Alison would pass off this cruelty as a joke and say 'I'm teasing'.
"Her excuse was that it was funny, my dad once said: 'rowing is meat and drink to mum, she thought it was sport."
Making an effort to understand her behaviour has helped to contextualise it.
"She didn't choose to be a bad mother, she was unsuited to it and wasn't coping, but one thing I do call her to account for is she was highly intelligent and from a class that, had she decided to haul herself up, she could have."
Weir famously poured her body issues into her Fast Show character 'Insecure Woman' whose catchphrase was 'does my bum look big in this?' She adds.
"Being around my mum made me realise that when you want to make a joke, it had better be a proper one, something well crafted, it's not comedy to make someone feel bad and get everyone to fall about. I don't make comedy at the expense of others."
In the second half, she talks about "me as a mother completely perfect in every way!"

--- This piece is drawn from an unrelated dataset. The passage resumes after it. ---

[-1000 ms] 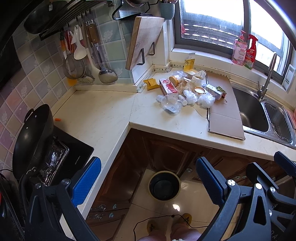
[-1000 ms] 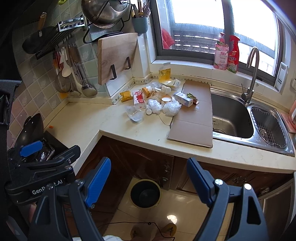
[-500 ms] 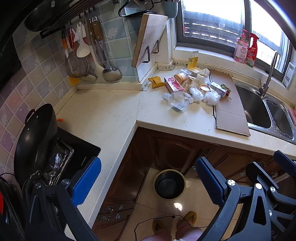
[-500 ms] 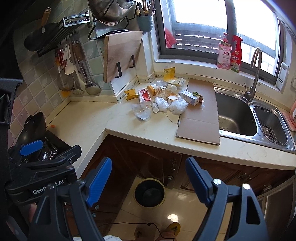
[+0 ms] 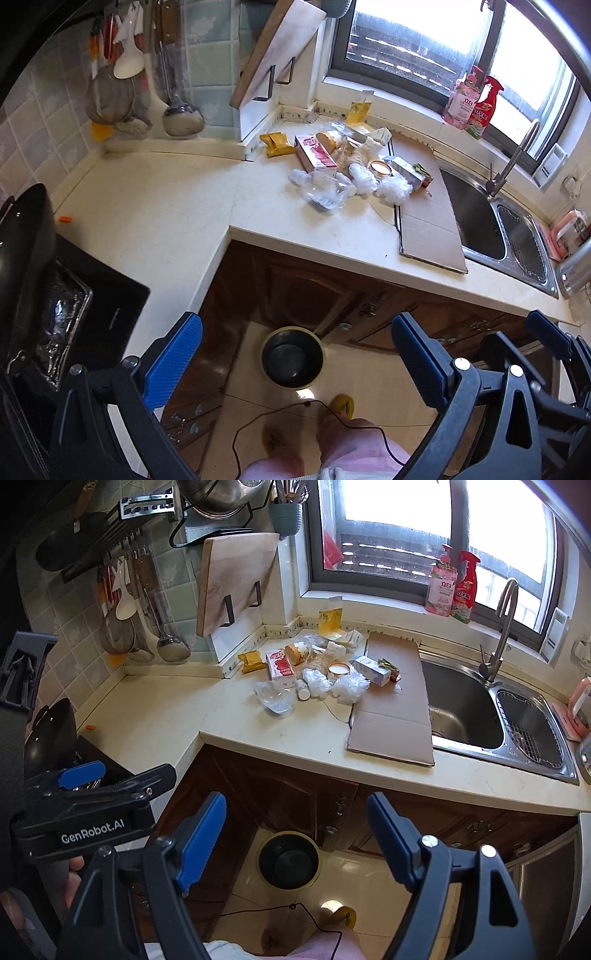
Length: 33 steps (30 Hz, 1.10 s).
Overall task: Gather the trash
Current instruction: 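Grasp the clear plastic bottle with the left tool while the right tool grasps a plastic bag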
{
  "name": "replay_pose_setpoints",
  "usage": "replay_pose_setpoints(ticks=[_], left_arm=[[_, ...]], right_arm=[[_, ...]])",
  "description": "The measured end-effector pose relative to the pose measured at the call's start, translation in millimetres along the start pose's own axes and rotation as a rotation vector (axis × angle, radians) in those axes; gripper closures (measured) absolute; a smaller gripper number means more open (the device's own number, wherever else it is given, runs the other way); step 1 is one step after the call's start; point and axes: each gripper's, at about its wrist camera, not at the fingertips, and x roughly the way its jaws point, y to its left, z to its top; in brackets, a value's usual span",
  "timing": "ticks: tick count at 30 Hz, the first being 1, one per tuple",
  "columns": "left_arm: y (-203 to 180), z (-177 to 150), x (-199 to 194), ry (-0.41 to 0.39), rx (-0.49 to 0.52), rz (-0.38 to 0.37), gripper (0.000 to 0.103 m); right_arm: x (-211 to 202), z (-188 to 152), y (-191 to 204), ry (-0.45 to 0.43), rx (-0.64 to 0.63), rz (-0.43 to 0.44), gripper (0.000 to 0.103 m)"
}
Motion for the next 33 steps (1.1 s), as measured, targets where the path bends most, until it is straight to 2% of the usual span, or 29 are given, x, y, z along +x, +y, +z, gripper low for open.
replay_pose_setpoints(ticks=[3, 7, 15, 19, 23, 26, 33], left_arm=[[-4, 12, 12, -0.012, -0.021, -0.013, 0.002], [-8, 37, 31, -0.009, -0.074, 0.007, 0.002], [-42, 102, 88, 0.074, -0.139, 0.017, 0.001], [-49, 129, 131, 0.134, -0.224, 0.000, 0.001], [-39, 144, 178, 0.208, -0.311, -0.014, 0.001], [-27, 155, 214, 0.249, -0.386, -0.004, 0.001], [-5, 170, 282, 0.320, -0.537, -0.029, 0.001]], right_arm=[[18, 18, -14, 0.001, 0.002, 0.006, 0.024], [53, 49, -38, 0.026, -0.012, 0.038, 0.024], [136, 130, -106, 0.074, -0.026, 0.087, 0.025], [193, 161, -140, 0.139, 0.002, 0.130, 0.025], [252, 175, -152, 0.229, -0.013, 0.172, 0.026], [293, 177, -150, 0.313, -0.025, 0.229, 0.031], [351, 174, -143, 0.426, -0.046, 0.284, 0.031]])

Has she ever caught herself behaving like her own mum?
"No!" is the emphatic reply.
"I had a lot of therapy and I was thrilled to become a mother, but I was much happier and more fulfilled than my mother. It never occured to me to do anything other than love and protect them. The idea of making these precious people feel bad about about anything was totally alien to me."
Rest assured though, she does embarrass her son and daughter "terribly".
"I do a bit of dancing to Drake the rapper that's the last word in child abuse. But I am sorry get over yourselves. I want to carve out a position for myself as a woman with rights and entitlements. I say to them, 'your mother makes a living as a comedian not a librarian with a veil, this is the mother you got, get over it'."
Does My Mum Loom Big In This? is at Leicester Square Theatre February 21 and 22.